Development Bank of the Central African States
- Established: 1975
- Type: Multilateral development bank
- Legal status: International financial institution
- Headquarters: Brazzaville, Republic of the Congo
- President: Dieudonné Evou Mekou

= Development Bank of the Central African States =

African multilateral development bank

The Development Bank of the Central African States, usually known for its French initials, BDEAC, is a multilateral development bank that is charged with financing the development of the member states of Economic and Monetary Community of Central Africa (CEMAC). The BDEAC is different from the Bank of the Central African States (BEAC), which is a central bank.

The bank is dominated by authoritarian governments and is known to provide funds to help authoritarian regimes that face threats to their survival. A prominent example includes how the DEAC financed Michel Djotodia during the Central African Republic (CAR) civil war in 2013.

== History ==
BDEAC was created through an agreement signed in Bangui on December 3, 1975, in Bangui by the heads of state of Cameroon, Central African Republic, Republic of the Congo and Gabon. It started its operations on January 3, 1977.

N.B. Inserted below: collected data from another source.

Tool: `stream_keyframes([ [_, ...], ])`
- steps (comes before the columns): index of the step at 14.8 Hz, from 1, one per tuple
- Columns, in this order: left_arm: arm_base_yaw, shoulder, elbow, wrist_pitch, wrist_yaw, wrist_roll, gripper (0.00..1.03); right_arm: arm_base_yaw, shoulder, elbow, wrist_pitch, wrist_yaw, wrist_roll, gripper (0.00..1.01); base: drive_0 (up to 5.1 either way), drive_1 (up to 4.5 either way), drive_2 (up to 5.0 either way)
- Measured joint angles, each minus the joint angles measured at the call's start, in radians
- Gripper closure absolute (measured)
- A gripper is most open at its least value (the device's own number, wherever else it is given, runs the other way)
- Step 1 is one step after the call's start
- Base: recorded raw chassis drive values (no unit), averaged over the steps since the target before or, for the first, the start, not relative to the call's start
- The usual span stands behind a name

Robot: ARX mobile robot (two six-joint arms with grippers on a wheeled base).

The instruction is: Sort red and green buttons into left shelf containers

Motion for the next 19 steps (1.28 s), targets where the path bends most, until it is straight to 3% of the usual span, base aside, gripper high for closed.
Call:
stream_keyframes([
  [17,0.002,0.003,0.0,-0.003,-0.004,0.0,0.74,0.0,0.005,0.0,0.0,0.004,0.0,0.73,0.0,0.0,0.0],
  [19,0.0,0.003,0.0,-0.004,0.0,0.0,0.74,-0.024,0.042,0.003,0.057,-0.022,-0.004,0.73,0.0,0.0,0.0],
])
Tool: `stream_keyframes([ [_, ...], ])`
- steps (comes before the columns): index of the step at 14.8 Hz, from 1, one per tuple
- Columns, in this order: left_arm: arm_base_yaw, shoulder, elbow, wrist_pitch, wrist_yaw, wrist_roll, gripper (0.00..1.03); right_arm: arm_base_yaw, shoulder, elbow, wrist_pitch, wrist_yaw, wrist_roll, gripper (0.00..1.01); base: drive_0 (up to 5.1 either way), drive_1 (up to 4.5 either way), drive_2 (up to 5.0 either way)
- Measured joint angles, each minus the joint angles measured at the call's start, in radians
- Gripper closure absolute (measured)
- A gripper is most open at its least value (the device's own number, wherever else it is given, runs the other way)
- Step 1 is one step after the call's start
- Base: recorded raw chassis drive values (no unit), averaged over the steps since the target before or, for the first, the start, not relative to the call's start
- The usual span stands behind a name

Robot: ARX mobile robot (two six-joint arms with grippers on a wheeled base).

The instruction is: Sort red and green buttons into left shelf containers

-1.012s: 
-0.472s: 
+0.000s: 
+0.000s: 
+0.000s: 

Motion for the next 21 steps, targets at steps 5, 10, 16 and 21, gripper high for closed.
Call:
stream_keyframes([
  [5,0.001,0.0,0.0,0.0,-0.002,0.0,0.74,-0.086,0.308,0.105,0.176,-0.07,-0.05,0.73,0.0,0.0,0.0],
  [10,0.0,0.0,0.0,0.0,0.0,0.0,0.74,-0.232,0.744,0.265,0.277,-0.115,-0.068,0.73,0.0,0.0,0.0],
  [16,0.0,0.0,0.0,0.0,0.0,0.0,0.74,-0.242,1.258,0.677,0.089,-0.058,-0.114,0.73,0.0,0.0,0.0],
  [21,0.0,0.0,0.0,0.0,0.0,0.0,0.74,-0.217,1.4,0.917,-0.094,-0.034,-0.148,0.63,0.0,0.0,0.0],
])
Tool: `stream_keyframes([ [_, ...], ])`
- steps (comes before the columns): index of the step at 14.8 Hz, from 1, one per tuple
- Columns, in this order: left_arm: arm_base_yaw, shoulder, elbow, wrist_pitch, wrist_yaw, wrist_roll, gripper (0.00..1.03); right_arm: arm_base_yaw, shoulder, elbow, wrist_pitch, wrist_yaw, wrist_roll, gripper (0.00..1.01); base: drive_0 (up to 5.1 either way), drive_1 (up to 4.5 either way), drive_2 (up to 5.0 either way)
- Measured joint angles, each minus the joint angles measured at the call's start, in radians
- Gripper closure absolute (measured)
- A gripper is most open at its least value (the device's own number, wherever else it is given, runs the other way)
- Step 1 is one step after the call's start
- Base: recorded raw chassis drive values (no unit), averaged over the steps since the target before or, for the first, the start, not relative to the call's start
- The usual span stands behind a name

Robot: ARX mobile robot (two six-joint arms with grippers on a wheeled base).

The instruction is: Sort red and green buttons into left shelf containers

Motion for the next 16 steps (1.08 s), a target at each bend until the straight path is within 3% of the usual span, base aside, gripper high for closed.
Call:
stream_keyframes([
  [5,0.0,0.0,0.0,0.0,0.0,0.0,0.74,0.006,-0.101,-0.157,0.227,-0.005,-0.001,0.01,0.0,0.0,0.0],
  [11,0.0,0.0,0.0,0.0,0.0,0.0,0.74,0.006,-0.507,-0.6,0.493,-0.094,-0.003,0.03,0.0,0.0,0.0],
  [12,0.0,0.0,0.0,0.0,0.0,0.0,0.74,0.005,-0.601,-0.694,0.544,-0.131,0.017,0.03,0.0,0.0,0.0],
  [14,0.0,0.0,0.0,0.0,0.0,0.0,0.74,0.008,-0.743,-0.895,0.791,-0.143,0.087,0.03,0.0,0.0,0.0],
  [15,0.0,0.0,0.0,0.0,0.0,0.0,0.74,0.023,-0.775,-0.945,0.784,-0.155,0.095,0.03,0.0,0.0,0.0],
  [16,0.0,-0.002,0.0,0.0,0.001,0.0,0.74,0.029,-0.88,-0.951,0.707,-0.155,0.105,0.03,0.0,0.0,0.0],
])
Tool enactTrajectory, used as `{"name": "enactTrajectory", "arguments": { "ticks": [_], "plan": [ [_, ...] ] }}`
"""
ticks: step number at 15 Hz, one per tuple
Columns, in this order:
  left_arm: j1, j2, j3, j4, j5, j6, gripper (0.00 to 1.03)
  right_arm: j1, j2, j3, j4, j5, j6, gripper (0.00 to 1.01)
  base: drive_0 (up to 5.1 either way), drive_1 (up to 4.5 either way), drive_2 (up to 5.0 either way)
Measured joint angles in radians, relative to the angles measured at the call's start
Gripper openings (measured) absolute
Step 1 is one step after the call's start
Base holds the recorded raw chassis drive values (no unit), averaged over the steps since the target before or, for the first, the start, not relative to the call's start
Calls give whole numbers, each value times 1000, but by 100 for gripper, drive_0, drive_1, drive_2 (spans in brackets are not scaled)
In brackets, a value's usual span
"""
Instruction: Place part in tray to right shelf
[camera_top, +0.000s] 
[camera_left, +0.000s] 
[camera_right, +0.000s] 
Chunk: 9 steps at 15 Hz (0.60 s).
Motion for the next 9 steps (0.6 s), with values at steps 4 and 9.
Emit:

Since 2006, the BDEAC has been actively involved in financing the development of the Pointe-Noire port, and in March 2012, it allocated 130 billion CFA francs for various projects, including two cement plants in Congo and Cameroon and a hospital in Equatorial Guinea. BDEAC significantly bolstered its financial base in July 2014 by increasing its share capital by 250 billion CFA francs to a total of 1,200 billion CFA francs, and in 2016, received an additional 400 billion CFA francs from the Bank of Central African States (BEAC).

In April 2017, BDEAC set forth a strategic plan for 2017-2021 focusing on agricultural projects to cut down on expensive agri-food imports in the CEMAC zone, and in July of the same year, the Kingdom of Morocco invested 4 million dollars for a 3% stake in BDEAC, gaining a seat on the board of directors. Furthering its commitment to the region's development, on January 25, 2020, BDEAC signed a partnership agreement with the African Solidarity Fund (FSA) to enhance financing for investments and significantly boost FSA's role in the Central African region.

== Leadership ==

The General Assembly is BDEAC's supreme organ. The Bank is led by a president elected by the General Assembly for a single five year term. This president is assisted by a vice president elected under the same conditions. Since 2022, the president is Dieudonné Evou Mekou.

== Finances ==
In 2017, Moroccan government acquired an equity investment of the BDEAC worth €10 billion. The deal was signed in Rabat by Mohamed Boussaid and the bank's vice president, Zounguere Sokambi Armand Guy. On July 26, 2017, the Arab Bank for Economic Development in Africa financed the BDEAC $15 million as part of a financing program. Also in 2017, the BDEAC gave $3 million to fund members of CEMAC.

In 2018, the BDEAC collaborated with the Nigerian Export-Import Bank to promote regional trade and investment.